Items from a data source
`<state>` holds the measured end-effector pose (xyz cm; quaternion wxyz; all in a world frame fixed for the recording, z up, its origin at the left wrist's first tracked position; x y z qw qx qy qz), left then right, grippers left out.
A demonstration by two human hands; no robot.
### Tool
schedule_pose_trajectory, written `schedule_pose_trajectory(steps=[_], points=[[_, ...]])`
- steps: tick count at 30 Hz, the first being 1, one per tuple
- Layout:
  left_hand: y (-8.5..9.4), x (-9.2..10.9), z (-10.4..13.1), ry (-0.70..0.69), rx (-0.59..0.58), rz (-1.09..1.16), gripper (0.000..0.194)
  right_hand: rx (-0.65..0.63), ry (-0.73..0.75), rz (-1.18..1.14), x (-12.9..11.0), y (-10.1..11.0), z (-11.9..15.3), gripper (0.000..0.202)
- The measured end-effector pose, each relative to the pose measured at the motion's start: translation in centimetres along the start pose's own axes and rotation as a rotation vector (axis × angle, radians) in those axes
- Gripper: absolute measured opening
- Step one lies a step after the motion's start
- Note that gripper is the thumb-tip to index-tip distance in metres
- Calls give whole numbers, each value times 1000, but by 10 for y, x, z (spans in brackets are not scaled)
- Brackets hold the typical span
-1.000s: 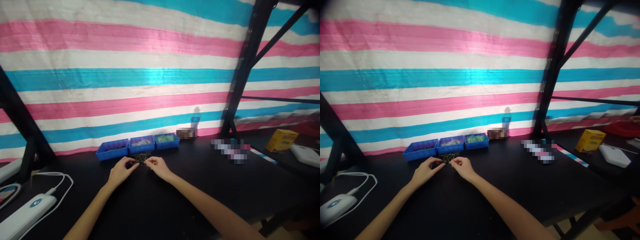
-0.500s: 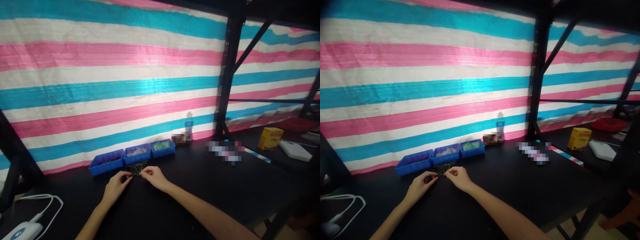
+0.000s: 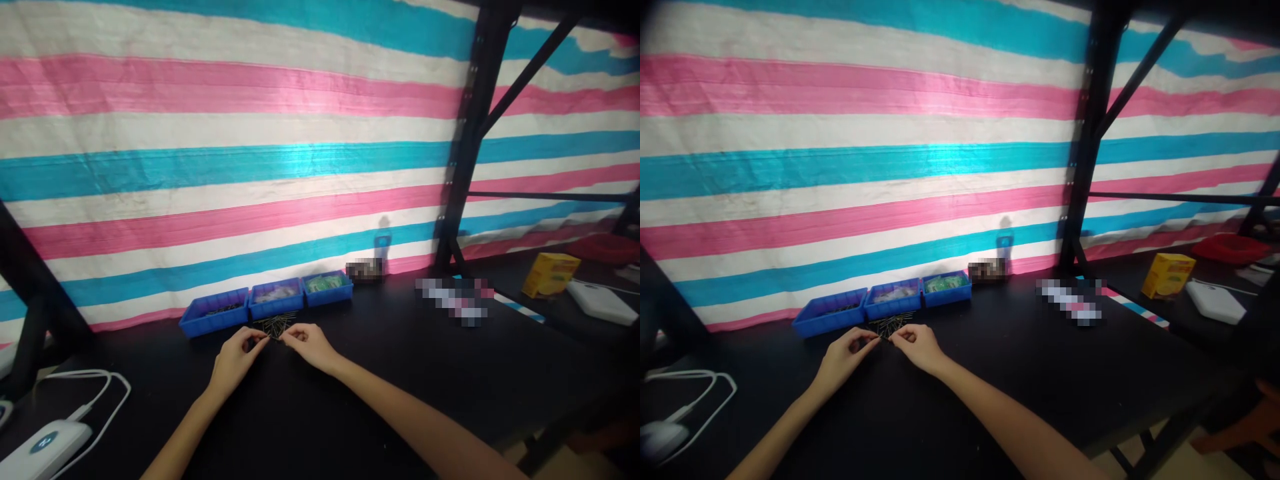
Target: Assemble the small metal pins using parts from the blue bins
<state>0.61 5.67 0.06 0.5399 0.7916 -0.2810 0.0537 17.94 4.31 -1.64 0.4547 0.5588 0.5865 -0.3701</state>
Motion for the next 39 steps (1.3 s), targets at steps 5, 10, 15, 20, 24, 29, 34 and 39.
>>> schedule_pose_trajectory(steps=[5,10,15,20,24,29,34,39], points=[[-8,15,2,-89,-37,89,29,-4,26,23,-1,0,0,24],[-15,25,6,-152,-104,101,26,-18,28,-5,-2,-1,-1,25],[-13,27,9,-152,-113,77,23,-34,27,2,0,-1,-1,24],[-12,27,9,-150,-89,82,22,-46,12,-47,0,-2,-1,25],[-13,25,9,-146,-69,93,22,-51,9,-77,-3,-3,-1,27],[-10,27,8,-136,-24,128,23,-31,27,-58,-6,-2,1,24],[-6,28,8,-122,-2,173,28,2,49,15,-3,0,-1,23],[-8,27,7,-115,-10,185,28,3,49,15,-1,0,-2,23]])
Point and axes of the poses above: each hand's wrist, its own z-axis away from the middle knuckle, its own y-axis out of the back of the hand, x = y × z, the point moved 4 cm from there along -z, towards the middle knuckle, and after that the axes turned 11 degrees about -z, right-handed, at the moved point
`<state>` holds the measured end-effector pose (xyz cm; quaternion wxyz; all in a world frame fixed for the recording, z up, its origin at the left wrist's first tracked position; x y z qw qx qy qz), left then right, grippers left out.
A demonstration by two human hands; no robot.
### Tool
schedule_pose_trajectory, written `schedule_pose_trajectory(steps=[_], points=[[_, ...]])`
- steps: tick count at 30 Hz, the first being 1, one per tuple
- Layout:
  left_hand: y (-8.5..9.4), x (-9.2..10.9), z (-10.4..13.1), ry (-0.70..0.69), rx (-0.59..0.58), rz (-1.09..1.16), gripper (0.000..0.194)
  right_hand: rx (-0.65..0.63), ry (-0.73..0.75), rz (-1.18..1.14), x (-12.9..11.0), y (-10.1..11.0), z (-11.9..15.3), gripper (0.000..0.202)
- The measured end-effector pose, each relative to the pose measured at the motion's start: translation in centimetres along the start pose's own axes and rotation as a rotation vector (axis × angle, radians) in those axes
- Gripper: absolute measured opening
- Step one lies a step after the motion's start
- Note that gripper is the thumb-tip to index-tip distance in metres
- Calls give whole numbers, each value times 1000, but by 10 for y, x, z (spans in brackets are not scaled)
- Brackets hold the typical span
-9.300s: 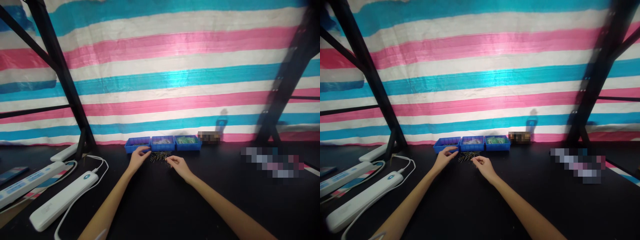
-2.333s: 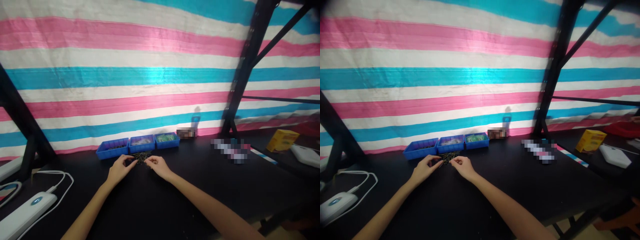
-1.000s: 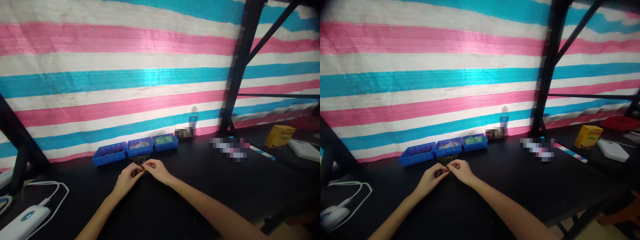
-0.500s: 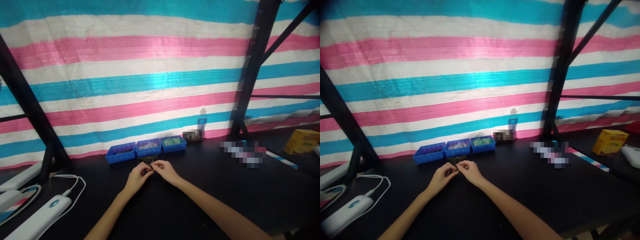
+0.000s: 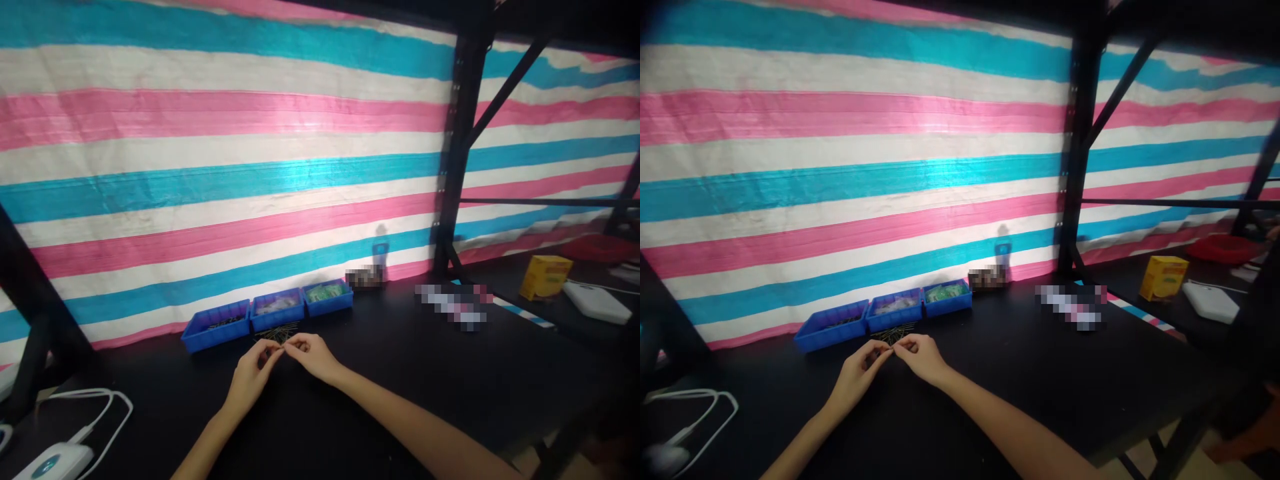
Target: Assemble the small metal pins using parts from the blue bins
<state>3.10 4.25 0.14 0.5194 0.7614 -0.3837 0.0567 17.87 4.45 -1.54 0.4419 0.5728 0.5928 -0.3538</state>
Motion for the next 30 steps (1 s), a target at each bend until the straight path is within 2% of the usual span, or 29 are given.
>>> schedule_pose_trajectory(steps=[17,23,26,30], points=[[0,5,2,8,-27,-57,22,-25,-15,-11,-2,1,1,23],[6,7,3,37,71,-68,23,-21,-51,-58,3,0,0,27],[7,5,2,51,118,-11,24,-63,-37,2,2,-2,1,25],[5,10,3,32,104,62,23,-95,-6,105,1,-2,2,21]])
Point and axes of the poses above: each hand's wrist, its own z-axis away from the middle knuckle, its own y-axis out of the back of the hand, x = y × z, the point moved 4 cm from there along -z, towards the middle knuckle, and after that the axes turned 11 degrees about -z, right-handed, at the moved point
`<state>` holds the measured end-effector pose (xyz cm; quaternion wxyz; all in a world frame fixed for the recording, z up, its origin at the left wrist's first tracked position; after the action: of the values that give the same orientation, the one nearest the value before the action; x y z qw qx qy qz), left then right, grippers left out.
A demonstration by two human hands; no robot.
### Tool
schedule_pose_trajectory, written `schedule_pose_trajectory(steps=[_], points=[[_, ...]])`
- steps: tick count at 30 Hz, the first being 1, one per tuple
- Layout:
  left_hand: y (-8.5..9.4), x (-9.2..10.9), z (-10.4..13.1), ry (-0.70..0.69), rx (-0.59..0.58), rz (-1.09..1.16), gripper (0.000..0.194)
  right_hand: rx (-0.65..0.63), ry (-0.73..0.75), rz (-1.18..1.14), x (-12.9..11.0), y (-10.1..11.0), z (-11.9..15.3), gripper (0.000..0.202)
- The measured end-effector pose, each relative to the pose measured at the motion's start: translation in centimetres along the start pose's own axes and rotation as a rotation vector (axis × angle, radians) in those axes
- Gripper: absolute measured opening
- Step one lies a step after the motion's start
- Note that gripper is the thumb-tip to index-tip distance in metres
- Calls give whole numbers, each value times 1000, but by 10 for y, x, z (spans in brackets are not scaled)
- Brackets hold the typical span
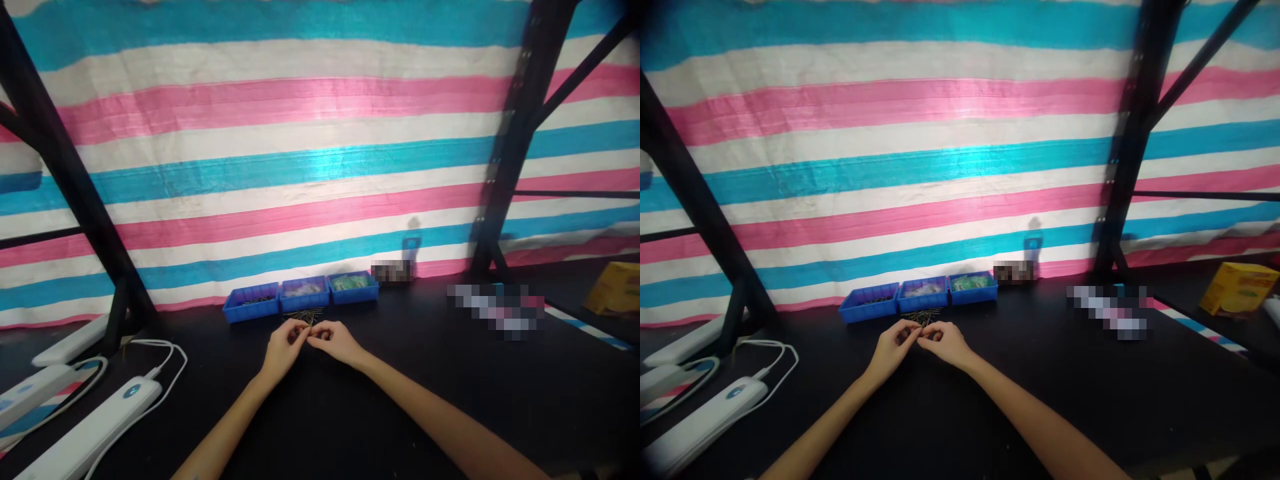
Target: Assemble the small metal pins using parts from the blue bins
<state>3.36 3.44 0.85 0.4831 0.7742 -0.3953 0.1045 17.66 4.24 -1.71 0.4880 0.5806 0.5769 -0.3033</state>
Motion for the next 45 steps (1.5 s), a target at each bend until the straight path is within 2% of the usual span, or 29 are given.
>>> schedule_pose_trajectory(steps=[11,24,28,33,36,40,43,45], points=[[-2,2,0,13,27,74,21,22,-37,-30,4,1,0,19],[0,-2,-2,69,23,185,21,40,-91,-303,-4,3,0,27],[-2,3,-1,23,-24,140,22,74,-105,-335,-6,4,0,29],[-5,5,1,-15,-97,108,20,47,-72,-335,-10,4,1,30],[-3,3,0,36,-88,142,20,73,-86,-320,-8,4,1,31],[3,-5,-5,120,-21,255,21,65,-85,-288,-6,3,0,31],[10,-21,-10,227,22,349,29,82,-88,-266,-5,3,0,31],[19,-35,-14,306,93,406,37,85,-91,-259,-6,3,0,31]])
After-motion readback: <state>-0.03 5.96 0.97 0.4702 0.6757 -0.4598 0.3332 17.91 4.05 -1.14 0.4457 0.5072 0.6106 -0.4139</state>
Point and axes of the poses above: each hand's wrist, its own z-axis away from the middle knuckle, its own y-axis out of the back of the hand, x = y × z, the point moved 4 cm from there along -z, towards the middle knuckle, and after that the axes turned 11 degrees about -z, right-handed, at the moved point
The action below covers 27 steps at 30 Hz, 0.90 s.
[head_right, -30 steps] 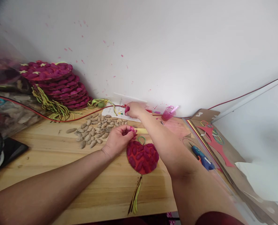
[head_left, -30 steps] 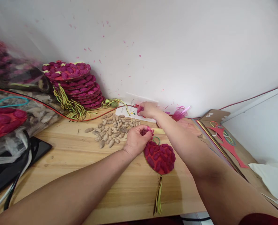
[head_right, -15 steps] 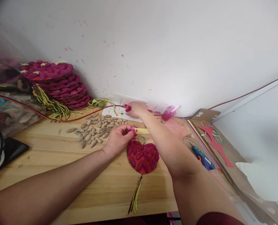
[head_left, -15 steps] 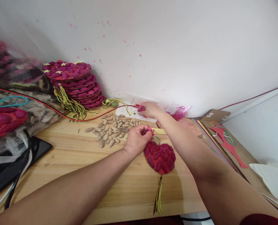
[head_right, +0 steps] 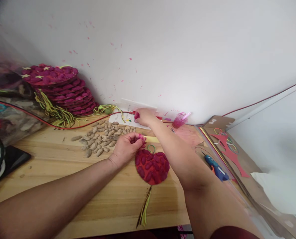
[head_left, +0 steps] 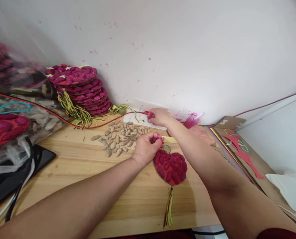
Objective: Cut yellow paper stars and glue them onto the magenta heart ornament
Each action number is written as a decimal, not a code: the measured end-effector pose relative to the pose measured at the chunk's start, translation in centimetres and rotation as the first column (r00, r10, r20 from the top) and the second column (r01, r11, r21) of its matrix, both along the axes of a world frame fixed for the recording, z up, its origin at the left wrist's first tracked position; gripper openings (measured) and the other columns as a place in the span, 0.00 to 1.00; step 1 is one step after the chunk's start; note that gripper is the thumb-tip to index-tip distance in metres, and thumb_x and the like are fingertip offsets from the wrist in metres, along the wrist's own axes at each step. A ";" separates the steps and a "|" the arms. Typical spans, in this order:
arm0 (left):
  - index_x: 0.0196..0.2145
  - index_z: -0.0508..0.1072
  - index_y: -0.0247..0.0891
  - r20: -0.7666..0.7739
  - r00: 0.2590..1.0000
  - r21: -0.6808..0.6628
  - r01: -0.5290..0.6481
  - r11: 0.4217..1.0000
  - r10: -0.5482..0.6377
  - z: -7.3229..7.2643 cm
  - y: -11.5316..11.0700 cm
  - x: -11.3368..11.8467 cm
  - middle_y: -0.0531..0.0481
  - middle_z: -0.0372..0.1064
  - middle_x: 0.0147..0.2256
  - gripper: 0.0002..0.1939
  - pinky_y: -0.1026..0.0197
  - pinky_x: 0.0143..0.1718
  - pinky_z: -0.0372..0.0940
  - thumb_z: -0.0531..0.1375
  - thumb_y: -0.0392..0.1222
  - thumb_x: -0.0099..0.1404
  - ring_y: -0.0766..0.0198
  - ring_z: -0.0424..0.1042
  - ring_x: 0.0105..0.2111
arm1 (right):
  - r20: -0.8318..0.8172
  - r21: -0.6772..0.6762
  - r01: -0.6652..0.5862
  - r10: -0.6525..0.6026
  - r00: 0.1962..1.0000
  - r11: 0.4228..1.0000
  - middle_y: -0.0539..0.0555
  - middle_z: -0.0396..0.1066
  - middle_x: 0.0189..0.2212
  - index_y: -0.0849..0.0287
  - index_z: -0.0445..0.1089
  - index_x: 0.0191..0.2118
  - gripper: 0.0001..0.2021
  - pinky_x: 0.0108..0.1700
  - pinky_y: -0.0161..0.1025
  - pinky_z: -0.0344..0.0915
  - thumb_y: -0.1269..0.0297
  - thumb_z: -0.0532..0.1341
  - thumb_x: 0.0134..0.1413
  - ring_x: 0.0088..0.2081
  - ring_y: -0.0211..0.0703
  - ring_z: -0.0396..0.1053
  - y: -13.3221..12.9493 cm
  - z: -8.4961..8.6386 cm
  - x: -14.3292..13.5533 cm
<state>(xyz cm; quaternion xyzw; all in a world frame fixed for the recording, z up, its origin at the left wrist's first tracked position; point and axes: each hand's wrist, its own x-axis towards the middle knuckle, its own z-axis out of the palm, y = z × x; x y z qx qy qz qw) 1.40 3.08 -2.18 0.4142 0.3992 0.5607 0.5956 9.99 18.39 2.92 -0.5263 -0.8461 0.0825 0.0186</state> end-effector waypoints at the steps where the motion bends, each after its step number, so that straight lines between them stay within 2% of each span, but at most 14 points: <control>1: 0.28 0.74 0.36 -0.002 1.000 0.000 0.001 1.000 -0.001 0.0 0.0 0.0 0.52 0.71 0.25 0.09 0.62 0.29 0.68 0.65 0.46 0.54 0.65 0.70 0.25 | -0.005 -0.002 0.000 0.000 1.000 1.000 0.51 0.78 0.35 0.58 0.75 0.37 0.07 0.35 0.34 0.60 0.68 0.67 0.49 0.34 0.40 0.72 0.0 0.0 0.1; 7: 0.28 0.74 0.36 -0.026 1.000 0.010 -0.004 1.000 0.004 0.1 0.1 0.0 0.51 0.72 0.26 0.10 0.61 0.30 0.68 0.64 0.46 0.54 0.64 0.70 0.26 | -0.038 -0.028 0.013 -0.014 0.999 1.000 0.51 0.78 0.33 0.58 0.75 0.36 0.06 0.33 0.34 0.59 0.68 0.67 0.49 0.32 0.39 0.71 -0.1 0.2 0.4; 14: 0.29 0.74 0.36 -0.039 0.999 0.006 -0.008 1.000 0.008 -0.1 0.1 0.0 0.50 0.73 0.26 0.10 0.61 0.30 0.68 0.64 0.46 0.55 0.64 0.71 0.25 | -0.094 -0.071 0.052 -0.058 0.994 0.996 0.51 0.78 0.31 0.59 0.75 0.39 0.07 0.30 0.32 0.60 0.69 0.63 0.54 0.26 0.36 0.70 0.0 0.2 0.8; 18: 0.28 0.74 0.36 -0.032 0.999 0.007 -0.016 1.000 0.016 0.0 0.1 0.0 0.50 0.72 0.26 0.10 0.61 0.29 0.68 0.64 0.45 0.54 0.64 0.71 0.25 | -0.119 -0.054 0.052 -0.058 0.991 0.997 0.53 0.79 0.34 0.59 0.76 0.40 0.08 0.33 0.32 0.62 0.71 0.61 0.56 0.29 0.36 0.72 -0.1 0.4 0.9; 24: 0.28 0.74 0.35 -0.026 1.000 0.016 -0.009 1.000 0.009 0.1 0.1 -0.1 0.51 0.72 0.26 0.09 0.62 0.29 0.68 0.64 0.44 0.54 0.65 0.70 0.25 | -0.143 -0.053 -0.062 0.054 0.988 0.997 0.50 0.79 0.39 0.57 0.77 0.40 0.09 0.38 0.31 0.64 0.72 0.63 0.54 0.36 0.37 0.74 -0.8 0.6 -0.1; 27: 0.28 0.74 0.35 -0.028 1.000 0.018 -0.006 1.000 0.006 0.0 0.1 -0.1 0.51 0.72 0.25 0.09 0.62 0.29 0.68 0.64 0.45 0.55 0.65 0.70 0.25 | -0.121 -0.042 -0.077 0.071 0.990 0.996 0.52 0.79 0.38 0.58 0.77 0.40 0.08 0.38 0.33 0.64 0.70 0.65 0.52 0.36 0.40 0.74 -1.0 0.6 -0.9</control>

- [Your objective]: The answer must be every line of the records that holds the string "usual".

- [Answer space]:
Motion for the next 30 steps (1 s), a target at each bend until the straight path is within 2% of the usual span, or 29 are given.
Motion for the next 45 steps (1.5 s), a target at each bend until the straight path is within 2% of the usual span, or 29 are given.

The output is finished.